Find each line of the material below in which the word "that" occurs, and return it.

__DATASET CONTENT__:
.....

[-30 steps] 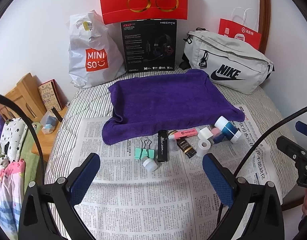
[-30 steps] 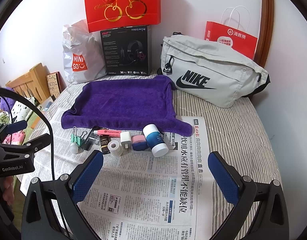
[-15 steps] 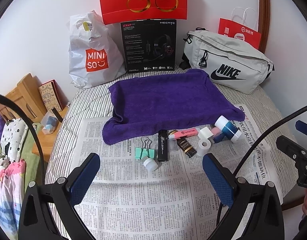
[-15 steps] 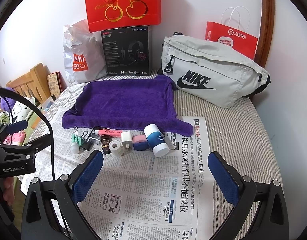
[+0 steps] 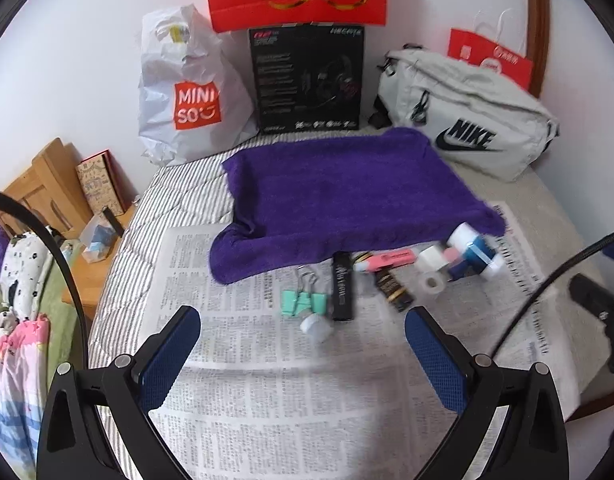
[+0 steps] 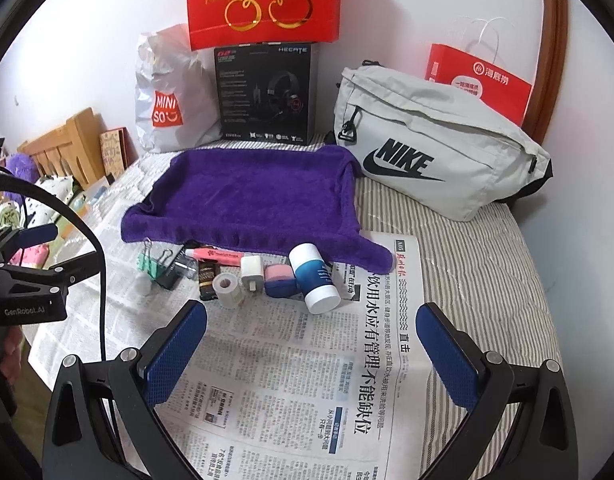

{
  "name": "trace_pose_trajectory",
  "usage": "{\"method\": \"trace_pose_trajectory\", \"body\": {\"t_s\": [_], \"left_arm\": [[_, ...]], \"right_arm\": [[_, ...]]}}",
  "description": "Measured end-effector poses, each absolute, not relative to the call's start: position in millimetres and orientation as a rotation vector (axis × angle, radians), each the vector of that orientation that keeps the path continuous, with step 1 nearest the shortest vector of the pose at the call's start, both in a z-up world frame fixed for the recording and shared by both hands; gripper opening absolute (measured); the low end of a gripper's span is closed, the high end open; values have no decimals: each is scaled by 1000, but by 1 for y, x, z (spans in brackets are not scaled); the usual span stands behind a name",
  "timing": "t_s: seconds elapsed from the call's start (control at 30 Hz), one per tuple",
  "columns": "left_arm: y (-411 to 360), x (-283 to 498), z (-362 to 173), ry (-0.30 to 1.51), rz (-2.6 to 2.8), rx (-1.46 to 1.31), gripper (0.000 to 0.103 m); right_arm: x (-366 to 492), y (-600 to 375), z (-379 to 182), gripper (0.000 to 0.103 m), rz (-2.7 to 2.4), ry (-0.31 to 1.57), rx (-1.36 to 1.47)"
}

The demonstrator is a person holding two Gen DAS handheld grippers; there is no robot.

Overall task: Organize rigid objects
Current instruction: 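Lower the left gripper onto the white USB light and close it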

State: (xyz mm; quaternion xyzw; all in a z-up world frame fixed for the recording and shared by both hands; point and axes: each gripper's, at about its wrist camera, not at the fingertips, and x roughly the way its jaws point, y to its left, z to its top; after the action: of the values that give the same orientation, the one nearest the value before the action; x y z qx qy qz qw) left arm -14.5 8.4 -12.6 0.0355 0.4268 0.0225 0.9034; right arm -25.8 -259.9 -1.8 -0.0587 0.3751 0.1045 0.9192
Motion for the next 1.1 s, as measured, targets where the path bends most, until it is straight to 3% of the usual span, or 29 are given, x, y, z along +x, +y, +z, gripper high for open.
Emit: {"method": "trace_pose_trajectory", "body": {"t_s": [0.47, 0.83, 0.93, 1.03, 1.1], "left_arm": [[30, 32, -92, 1016, 33, 105, 98], [36, 36, -113, 1063, -6, 47, 92], [44, 37, -114, 1061, -15, 21, 83], [46, 36, -112, 1051, -52, 39, 65], [48, 35, -110, 1042, -72, 43, 45]], "right_arm": [[0, -268, -52, 103, 190, 901, -119], [25, -259, -86, 103, 194, 997, -135], [29, -253, -89, 103, 212, 1008, -145], [32, -249, -93, 103, 223, 1018, -150], [34, -248, -97, 103, 227, 1029, -146]]}}
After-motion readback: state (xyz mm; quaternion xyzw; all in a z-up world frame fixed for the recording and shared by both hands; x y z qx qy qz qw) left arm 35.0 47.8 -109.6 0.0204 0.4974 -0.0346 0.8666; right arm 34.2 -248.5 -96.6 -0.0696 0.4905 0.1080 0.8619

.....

__RESULT OF THE EXERCISE__:
  "description": "Measured end-effector poses, each absolute, not relative to the call's start: position in millimetres and orientation as a rotation vector (axis × angle, radians), each the vector of that orientation that keeps the path continuous, with step 1 nearest the shortest vector of the pose at the call's start, both in a z-up world frame fixed for the recording and shared by both hands; gripper opening absolute (measured); the low end of a gripper's span is closed, the high end open; values have no decimals: each is scaled by 1000, but by 1 for y, x, z (spans in brackets are not scaled); the usual span stands behind a name",
State: (xyz mm; quaternion xyzw; all in a z-up world frame fixed for the recording and shared by both hands; point and axes: each gripper's, at about its wrist camera, not at the fingertips, and x roughly the way its jaws point, y to its left, z to its top; after the action: of the values that give the same orientation, the one nearest the value before the action; x y z qx qy qz qw) left arm -14.5 8.4 -12.6 0.0355 0.4268 0.0225 0.9034; right arm -25.8 -259.9 -1.8 -0.0587 0.3751 0.1045 0.9192

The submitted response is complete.